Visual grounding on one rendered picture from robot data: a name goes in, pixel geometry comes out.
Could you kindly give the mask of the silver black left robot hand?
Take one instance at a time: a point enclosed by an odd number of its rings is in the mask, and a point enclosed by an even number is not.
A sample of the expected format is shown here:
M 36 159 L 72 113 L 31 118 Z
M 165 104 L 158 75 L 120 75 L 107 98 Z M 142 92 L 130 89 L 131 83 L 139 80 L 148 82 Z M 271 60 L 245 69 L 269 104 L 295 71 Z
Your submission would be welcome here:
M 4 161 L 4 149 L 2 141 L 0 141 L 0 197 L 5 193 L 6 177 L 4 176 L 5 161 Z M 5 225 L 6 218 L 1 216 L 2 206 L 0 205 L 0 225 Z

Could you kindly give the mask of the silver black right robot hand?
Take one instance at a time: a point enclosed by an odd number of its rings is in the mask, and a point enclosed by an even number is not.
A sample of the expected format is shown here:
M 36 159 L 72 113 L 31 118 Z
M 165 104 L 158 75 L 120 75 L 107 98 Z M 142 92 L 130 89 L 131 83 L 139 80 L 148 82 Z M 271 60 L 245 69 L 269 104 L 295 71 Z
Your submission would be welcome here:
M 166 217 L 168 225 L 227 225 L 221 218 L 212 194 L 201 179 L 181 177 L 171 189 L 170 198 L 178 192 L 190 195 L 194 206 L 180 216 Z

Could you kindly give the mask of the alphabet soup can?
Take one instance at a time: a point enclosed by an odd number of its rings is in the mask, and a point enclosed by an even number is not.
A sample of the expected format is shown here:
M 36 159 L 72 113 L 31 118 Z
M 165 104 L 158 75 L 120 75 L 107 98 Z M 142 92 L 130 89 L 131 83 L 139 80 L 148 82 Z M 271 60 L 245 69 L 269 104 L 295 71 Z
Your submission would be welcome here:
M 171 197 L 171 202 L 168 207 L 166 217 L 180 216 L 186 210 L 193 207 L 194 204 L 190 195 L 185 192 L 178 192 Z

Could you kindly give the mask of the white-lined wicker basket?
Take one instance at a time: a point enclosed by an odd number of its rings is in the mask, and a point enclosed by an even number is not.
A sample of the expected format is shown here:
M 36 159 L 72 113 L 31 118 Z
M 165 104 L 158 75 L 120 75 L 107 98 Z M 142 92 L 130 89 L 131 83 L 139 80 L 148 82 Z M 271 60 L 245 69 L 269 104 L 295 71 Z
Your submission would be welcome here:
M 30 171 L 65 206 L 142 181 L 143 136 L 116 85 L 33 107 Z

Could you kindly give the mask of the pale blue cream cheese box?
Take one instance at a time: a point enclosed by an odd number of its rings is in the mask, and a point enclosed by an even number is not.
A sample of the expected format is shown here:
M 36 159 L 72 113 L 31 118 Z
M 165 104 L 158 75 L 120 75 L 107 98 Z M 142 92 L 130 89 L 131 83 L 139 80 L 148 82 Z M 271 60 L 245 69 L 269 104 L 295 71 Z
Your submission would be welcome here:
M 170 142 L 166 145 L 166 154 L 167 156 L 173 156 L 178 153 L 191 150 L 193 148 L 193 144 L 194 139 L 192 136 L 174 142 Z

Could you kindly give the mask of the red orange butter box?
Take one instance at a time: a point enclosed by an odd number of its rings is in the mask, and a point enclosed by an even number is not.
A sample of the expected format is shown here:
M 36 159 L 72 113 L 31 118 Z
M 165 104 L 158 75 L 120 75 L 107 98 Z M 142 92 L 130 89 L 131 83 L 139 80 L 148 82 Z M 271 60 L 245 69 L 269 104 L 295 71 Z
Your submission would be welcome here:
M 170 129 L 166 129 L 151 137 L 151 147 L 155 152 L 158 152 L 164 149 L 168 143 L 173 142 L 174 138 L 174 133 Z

────────────────────────────────────────

Repeat the material in full, exactly as written.

Visual grounding on one rendered picture from robot data: a name goes in, pixel geometry comes out.
Could you kindly give the mask of the silver black left robot hand?
Take one instance at a time: a point enclosed by an odd number of its rings is in the mask, and a point enclosed by an even number is not.
A sample of the expected format is shown here:
M 36 159 L 72 113 L 31 118 Z
M 165 104 L 158 75 L 120 75 L 107 98 Z M 142 92 L 130 89 L 131 83 L 139 80 L 148 82 Z M 271 60 L 245 69 L 269 104 L 295 71 Z
Your submission would be welcome here:
M 4 161 L 4 149 L 2 141 L 0 141 L 0 197 L 5 193 L 6 177 L 4 176 L 5 161 Z M 5 225 L 6 218 L 1 216 L 2 206 L 0 205 L 0 225 Z

Could you kindly give the mask of the silver black right robot hand?
Take one instance at a time: a point enclosed by an odd number of its rings is in the mask, and a point enclosed by an even number is not.
A sample of the expected format is shown here:
M 36 159 L 72 113 L 31 118 Z
M 165 104 L 158 75 L 120 75 L 107 98 Z M 142 92 L 130 89 L 131 83 L 139 80 L 148 82 Z M 271 60 L 245 69 L 269 104 L 295 71 Z
Your submission would be welcome here:
M 166 217 L 168 225 L 227 225 L 221 218 L 212 194 L 201 179 L 181 177 L 171 189 L 170 198 L 178 192 L 190 195 L 194 206 L 180 216 Z

Could you kindly give the mask of the alphabet soup can?
Take one instance at a time: a point enclosed by an odd number of its rings is in the mask, and a point enclosed by an even number is not.
A sample of the expected format is shown here:
M 36 159 L 72 113 L 31 118 Z
M 165 104 L 158 75 L 120 75 L 107 98 Z M 142 92 L 130 89 L 131 83 L 139 80 L 148 82 Z M 271 60 L 245 69 L 269 104 L 295 71 Z
Your submission would be welcome here:
M 171 197 L 171 202 L 168 207 L 166 217 L 180 216 L 186 210 L 193 207 L 194 204 L 190 195 L 185 192 L 178 192 Z

Could you kindly give the mask of the white-lined wicker basket?
Take one instance at a time: a point enclosed by an odd number of its rings is in the mask, and a point enclosed by an even number is not.
A sample of the expected format is shown here:
M 36 159 L 72 113 L 31 118 Z
M 165 104 L 158 75 L 120 75 L 107 98 Z M 142 92 L 130 89 L 131 83 L 139 80 L 148 82 Z M 271 60 L 245 69 L 269 104 L 295 71 Z
Your submission would be welcome here:
M 30 171 L 65 206 L 142 181 L 143 136 L 116 85 L 33 107 Z

Could you kindly give the mask of the pale blue cream cheese box?
Take one instance at a time: a point enclosed by an odd number of its rings is in the mask, and a point enclosed by an even number is not.
A sample of the expected format is shown here:
M 36 159 L 72 113 L 31 118 Z
M 165 104 L 158 75 L 120 75 L 107 98 Z M 142 92 L 130 89 L 131 83 L 139 80 L 148 82 Z M 271 60 L 245 69 L 269 104 L 295 71 Z
Your submission would be welcome here:
M 170 142 L 166 145 L 166 154 L 167 156 L 173 156 L 178 153 L 191 150 L 193 148 L 193 144 L 194 139 L 192 136 L 174 142 Z

Could you kindly give the mask of the red orange butter box?
Take one instance at a time: a point enclosed by an odd number of its rings is in the mask, and a point enclosed by an even number is not.
A sample of the expected format is shown here:
M 36 159 L 72 113 L 31 118 Z
M 165 104 L 158 75 L 120 75 L 107 98 Z M 142 92 L 130 89 L 131 83 L 139 80 L 148 82 Z M 271 60 L 245 69 L 269 104 L 295 71 Z
Your submission would be welcome here:
M 170 129 L 166 129 L 151 137 L 151 147 L 155 152 L 158 152 L 164 149 L 168 143 L 173 142 L 174 138 L 174 133 Z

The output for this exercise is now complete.